La consommation concomitante d’alcool et d’opiacés est bien établie chez les héroïnomanes, et plusieurs études s’accordent sur le fait qu’elle est fréquente chez les patients traités par la méthadone.
Cependant, il est difficile d’évaluer les changements liés aux traitements de substitution aux opiacés dans la consommation d’alcool du fait de problèmes de méthodologie.
Il convient en effet de définir la limite entre consommateur d’alcool et personne dépendante à l’alcool, car en fonction de cette définition, la fréquence de la consommation d’alcool chez les patients traités par méthadone varie dans les études entre 5 à 50%.
En tout état de cause, la consommation d’alcool, quand elle est excessive, rend la prise en charge de la dépendance aux opiacés plus difficile, en entraînant une diminution de l’efficacité des traitements, une augmentation des symptômes psychiatriques et une diminution de la qualité de vie. Quoiqu’il en soit, les mécanismes sous jacents, expliquant les effets des traitements de substitution aux opiacés sur la réduction de la consommation d’alcool chez les héroïnomanes reste encore mal connus. Dans cet objectif, l’équipe du Dr. Felice Nava du département d’addiction de Trevise en Italie a réalisé une étude ouverte randomisée sur une année chez 218 héroïnomanes alcoolo-dépendants.

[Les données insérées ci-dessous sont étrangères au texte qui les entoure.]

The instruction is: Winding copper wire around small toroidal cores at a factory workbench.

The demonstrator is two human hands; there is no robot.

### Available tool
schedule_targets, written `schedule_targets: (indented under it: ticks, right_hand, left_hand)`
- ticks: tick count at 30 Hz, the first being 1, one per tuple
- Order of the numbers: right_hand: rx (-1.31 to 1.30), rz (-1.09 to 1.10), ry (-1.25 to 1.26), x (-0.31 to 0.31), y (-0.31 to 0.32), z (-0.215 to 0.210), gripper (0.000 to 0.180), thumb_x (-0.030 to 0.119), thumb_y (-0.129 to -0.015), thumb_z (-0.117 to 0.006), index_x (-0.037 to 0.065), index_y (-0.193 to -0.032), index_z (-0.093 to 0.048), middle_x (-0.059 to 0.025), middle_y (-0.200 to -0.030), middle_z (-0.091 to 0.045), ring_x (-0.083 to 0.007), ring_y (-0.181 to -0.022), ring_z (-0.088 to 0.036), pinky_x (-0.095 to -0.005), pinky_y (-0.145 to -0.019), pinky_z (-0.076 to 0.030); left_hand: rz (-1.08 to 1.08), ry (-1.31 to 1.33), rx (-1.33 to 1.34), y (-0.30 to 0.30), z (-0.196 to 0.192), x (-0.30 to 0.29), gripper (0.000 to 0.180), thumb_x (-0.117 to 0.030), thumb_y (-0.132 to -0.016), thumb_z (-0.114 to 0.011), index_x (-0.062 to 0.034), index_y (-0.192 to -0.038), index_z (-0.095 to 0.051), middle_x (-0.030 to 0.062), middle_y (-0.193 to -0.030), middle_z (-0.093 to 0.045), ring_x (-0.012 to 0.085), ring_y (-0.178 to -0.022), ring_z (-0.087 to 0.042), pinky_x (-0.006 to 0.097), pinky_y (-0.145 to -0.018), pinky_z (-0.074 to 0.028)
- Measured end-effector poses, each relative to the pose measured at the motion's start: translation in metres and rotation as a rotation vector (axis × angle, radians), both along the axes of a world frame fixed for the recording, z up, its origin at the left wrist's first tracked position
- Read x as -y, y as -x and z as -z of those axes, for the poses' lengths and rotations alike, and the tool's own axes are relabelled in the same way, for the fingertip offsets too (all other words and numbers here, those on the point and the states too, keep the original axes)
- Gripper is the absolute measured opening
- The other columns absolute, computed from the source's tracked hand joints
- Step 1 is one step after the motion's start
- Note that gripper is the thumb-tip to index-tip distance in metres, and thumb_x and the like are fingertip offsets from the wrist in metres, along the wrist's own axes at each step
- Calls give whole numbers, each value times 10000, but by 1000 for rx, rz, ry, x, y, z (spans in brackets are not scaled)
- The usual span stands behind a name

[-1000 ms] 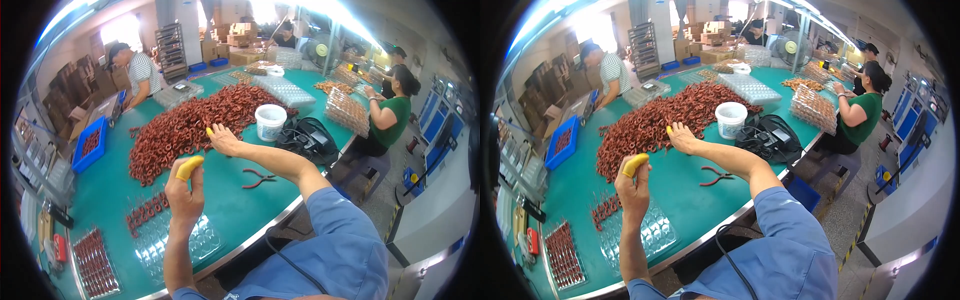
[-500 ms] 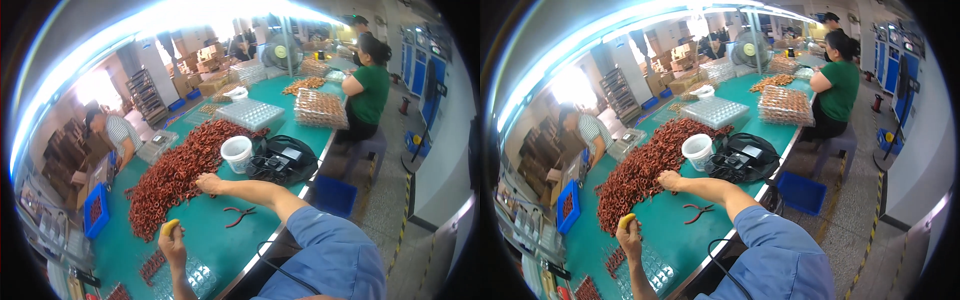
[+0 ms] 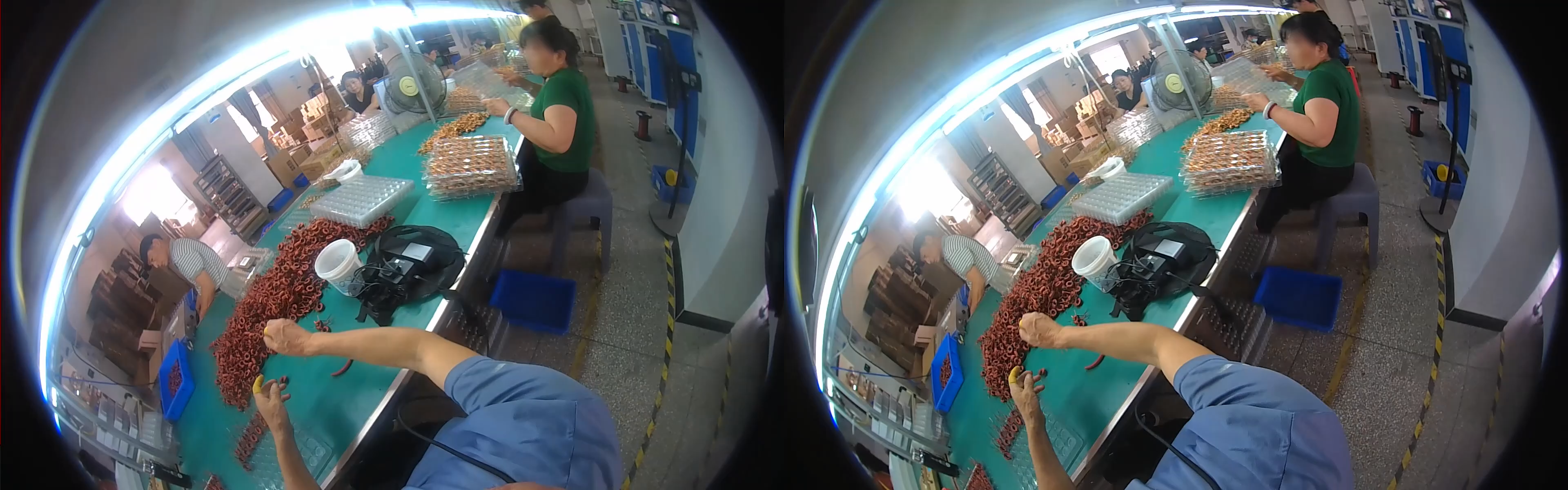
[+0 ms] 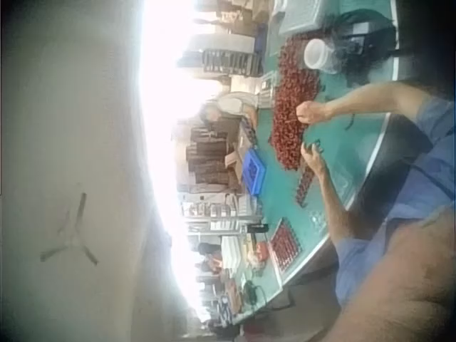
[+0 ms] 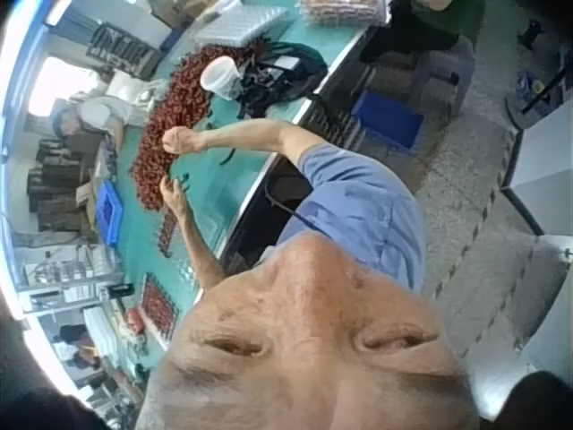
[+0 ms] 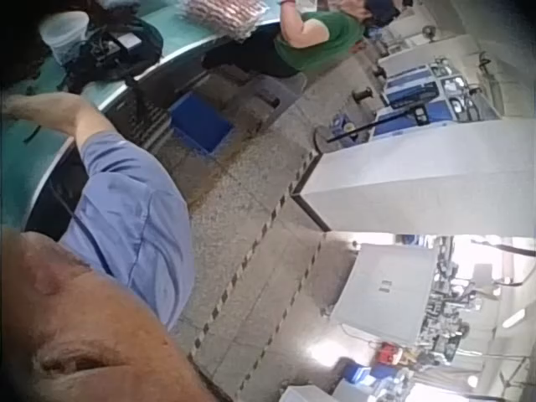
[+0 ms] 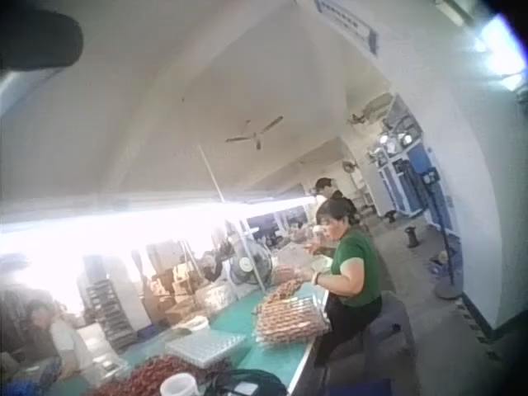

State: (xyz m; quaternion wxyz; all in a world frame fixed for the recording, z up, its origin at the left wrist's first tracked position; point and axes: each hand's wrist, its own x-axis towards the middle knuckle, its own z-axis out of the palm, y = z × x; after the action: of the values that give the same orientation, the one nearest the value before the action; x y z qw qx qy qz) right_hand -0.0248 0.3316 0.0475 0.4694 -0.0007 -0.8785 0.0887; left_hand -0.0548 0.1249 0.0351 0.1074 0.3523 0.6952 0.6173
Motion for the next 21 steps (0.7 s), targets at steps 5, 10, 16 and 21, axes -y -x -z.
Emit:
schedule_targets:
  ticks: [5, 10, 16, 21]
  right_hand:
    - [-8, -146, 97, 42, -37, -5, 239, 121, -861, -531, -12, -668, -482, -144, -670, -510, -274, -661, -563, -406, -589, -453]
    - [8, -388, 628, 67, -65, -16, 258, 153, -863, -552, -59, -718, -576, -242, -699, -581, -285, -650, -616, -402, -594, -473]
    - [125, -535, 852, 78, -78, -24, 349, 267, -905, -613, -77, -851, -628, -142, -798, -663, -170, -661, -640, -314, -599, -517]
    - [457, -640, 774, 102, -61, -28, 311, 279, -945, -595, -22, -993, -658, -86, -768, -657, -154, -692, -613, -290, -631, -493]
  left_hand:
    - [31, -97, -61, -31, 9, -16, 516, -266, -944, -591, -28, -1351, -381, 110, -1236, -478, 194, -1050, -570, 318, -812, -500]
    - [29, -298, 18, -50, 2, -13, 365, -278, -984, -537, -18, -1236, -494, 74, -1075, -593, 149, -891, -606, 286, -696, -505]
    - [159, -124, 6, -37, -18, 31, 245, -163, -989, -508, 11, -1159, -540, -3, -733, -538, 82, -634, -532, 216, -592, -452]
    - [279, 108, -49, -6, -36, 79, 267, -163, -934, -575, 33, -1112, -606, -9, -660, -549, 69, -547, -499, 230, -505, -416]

Dans cette étude, il s’agit d’évaluer l’efficacité de la méthadone et de la buprénorphine sur la réduction de la consommation d’alcool.
Les 218 participants de cette recherche ont été sélectionnés sur des caractéristiques similaires incluant la sévérité de l’addiction (mesurée à l’aide du questionnaire ASI), des évaluations du craving et de la consommation (alcool et héroïne).
Les posologies quotidiennes de méthadone sont de 80, 120, 160 et 200 mg, tandis que celles de la buprénorphine sont de 8, 16, 24 et 32 mg.
Comme attendu par les auteurs, la méthadone et la buprénorphine diminuent la consommation d’héroïne et la sévérité de l’addiction chez les participants de cette étude.
Les auteurs mettent en avant le fait que les 2 médicaments diminuent la consommation d’alcool chez les héroïnomanes alcoolo-dépendants. Ces résultats sont d’autant plus évidents au 6e et au 12e mois de traitement chez les participants ayant reçu la posologie de buprénorphine la plus élevée soit 32 mg/j.
Cependant, les auteurs reconnaissent certaines limites importantes dans cette étude.
Tout d’abord, les participants inclus dans cette étude ne présentent pas une addiction sévère, ce qui peut générer un biais de recrutement.
Enfin, l’efficacité supérieure de la buprénorphine par rapport à la méthadone sur la réduction de la consommation d’alcool est uniquement observée à des posologies élevées (32 mg /j versus 200 mg/j), or dans la pratique clinique la buprénorphine à la dose de 32 mg/j est rarement prescrite ; de plus elle est hors AMM en France.
Cette étude apporte pour la première fois une confirmation clinique de l’efficacité de posologies élevées de buprénorphine et de méthadone sur la réduction du craving et de la consommation d’héroïne et d’alcool dans une population d’héroïnomanes alcoolo-dépendants.